→ Description of the task
Search the entries below. Return every line that has "above" in it.

---*---

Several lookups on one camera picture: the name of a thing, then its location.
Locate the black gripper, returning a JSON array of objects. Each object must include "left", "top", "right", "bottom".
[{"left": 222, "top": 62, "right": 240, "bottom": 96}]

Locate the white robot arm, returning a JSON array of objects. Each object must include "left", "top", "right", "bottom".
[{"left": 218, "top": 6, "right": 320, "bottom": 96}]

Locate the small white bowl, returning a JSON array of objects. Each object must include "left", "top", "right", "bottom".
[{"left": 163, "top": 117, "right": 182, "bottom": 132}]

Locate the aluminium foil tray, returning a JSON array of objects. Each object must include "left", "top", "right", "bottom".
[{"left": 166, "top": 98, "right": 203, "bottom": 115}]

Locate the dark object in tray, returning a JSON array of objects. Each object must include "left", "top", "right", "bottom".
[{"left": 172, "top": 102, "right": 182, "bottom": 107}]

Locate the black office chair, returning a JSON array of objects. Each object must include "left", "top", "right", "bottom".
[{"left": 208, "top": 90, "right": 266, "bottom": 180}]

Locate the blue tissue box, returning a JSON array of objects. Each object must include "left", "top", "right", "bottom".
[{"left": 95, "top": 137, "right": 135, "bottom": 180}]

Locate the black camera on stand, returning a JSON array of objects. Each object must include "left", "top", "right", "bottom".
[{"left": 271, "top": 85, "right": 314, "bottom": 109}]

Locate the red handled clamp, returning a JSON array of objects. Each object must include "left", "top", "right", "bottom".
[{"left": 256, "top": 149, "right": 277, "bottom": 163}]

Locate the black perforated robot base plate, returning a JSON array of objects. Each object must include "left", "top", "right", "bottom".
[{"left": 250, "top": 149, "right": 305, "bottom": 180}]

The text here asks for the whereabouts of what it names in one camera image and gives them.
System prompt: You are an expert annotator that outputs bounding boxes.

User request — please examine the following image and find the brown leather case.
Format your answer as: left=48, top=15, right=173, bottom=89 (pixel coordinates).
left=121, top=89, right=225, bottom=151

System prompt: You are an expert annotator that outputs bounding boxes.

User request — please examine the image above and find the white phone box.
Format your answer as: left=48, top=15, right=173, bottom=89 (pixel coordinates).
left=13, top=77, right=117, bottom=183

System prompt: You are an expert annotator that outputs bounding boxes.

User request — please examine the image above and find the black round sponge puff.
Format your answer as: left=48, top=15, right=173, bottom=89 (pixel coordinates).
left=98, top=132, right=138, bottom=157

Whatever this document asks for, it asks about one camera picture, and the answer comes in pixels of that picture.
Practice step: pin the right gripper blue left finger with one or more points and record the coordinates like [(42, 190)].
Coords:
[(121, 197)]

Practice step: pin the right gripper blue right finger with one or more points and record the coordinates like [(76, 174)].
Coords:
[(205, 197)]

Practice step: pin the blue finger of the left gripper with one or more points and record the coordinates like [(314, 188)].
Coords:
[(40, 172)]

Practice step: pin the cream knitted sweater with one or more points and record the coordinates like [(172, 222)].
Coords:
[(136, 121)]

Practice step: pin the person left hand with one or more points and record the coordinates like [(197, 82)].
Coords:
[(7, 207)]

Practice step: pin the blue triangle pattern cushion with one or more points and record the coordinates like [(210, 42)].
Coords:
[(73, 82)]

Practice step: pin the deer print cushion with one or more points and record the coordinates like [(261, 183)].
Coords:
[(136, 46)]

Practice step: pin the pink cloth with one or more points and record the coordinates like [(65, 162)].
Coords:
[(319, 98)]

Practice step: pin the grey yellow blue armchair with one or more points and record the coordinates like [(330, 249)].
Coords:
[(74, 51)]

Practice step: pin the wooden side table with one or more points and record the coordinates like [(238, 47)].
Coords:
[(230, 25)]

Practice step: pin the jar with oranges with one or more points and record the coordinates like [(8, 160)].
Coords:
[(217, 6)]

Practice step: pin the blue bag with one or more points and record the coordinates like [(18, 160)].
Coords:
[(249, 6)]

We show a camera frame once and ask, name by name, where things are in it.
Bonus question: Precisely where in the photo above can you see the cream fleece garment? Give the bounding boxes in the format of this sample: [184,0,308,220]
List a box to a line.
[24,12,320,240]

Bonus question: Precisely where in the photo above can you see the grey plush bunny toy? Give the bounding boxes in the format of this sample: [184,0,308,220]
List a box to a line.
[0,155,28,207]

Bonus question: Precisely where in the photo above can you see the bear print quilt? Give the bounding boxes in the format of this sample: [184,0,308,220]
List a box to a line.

---*---

→ Task response
User request — please examine the image above and find the white phone box.
User request — please examine the image above and find the black round sponge puff.
Bonus question: Precisely where in the photo above can you see the cream fleece garment? Give the bounding boxes in the format of this sample: [184,0,308,220]
Bonus question: Precisely where in the photo above can you see the grey plush bunny toy? Give the bounding boxes in the format of this sample: [184,0,308,220]
Bonus question: Precisely where in the photo above can you see the bear print quilt? Give the bounding boxes in the format of this sample: [184,0,308,220]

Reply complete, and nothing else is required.